Step 1. Interweave \( \frac{\partial L}{\partial z} \) with zeros
First step is to put a row and a column after every element of \( Z \). This operation is the same as the one
discussed in 2.1.2.
\begin{equation}
zero \_ interweave(\frac{\partial L}{\partial z}) =
\begin{bmatrix}
\frac{\partial L}{\partial z_{11}} & 0 & \frac{\partial L}{\partial z_{12}} & 0 \\
0 & 0 & 0 & 0 \\
\frac{\partial L}{\partial z_{21}} & 0 & \frac{\partial L}{\partial z_{22}} & 0 \\
0 & 0 & 0 & 0
\end{bmatrix}
\end{equation}
Step 2. Zero-pad \(a_{prev} \)
Put zeros along the edges of \( a_{prev} \).
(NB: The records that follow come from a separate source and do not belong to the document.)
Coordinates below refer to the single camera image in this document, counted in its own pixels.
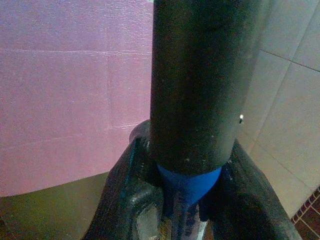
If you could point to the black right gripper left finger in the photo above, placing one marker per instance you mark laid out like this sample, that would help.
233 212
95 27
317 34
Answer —
125 195

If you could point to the dark red patterned rug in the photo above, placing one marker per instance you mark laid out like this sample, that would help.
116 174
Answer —
308 216

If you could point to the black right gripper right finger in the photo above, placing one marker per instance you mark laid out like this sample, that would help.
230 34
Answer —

This is the same operation as in \( (4) \).
\begin{equation}
zero\_pad(a_{prev}) =
\begin{bmatrix}
0 & 0 & 0 & 0 & 0 & 0 \\
0 & a_{11} & a_{12} & a_{13} & a_{14} & 0 \\
0 & a_{21} & a_{22} & a_{23} & a_{24} & 0 \\
0 & a_{31} & a_{32} & a_{33} & a_{34} & 0 \\
0 & a_{41} & a_{42} & a_{43} & a_{44} & 0 \\
0 & 0 & 0 & 0 & 0 & 0
\end{bmatrix}
\end{equation}
Step 3. Convolve two matrices
\begin{equation}
\frac{\partial L}{\partial W} = zero\_pad(a_{prev}) * zero \_ interweave(\frac{\partial L}{\partial Z})
\end{equation}
This yields the same matrix as the equation \( (91) \), and we are done.